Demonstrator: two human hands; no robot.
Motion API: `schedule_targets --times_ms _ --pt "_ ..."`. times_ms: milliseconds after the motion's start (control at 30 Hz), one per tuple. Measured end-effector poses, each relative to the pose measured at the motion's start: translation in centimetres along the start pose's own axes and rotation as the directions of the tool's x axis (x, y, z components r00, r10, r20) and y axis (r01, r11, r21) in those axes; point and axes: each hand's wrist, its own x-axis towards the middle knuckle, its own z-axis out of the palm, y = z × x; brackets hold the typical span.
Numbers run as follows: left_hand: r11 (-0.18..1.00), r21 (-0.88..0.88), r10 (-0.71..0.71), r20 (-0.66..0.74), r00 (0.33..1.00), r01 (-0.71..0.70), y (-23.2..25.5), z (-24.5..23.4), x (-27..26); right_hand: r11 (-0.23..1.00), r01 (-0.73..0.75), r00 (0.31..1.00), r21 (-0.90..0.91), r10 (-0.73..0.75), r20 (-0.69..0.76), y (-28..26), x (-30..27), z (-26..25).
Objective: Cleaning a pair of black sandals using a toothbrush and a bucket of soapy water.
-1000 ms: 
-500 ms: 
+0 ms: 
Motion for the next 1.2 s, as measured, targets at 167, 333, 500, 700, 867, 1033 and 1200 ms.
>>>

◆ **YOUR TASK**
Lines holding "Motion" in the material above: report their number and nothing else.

◆ **WRITTEN ANSWER**
2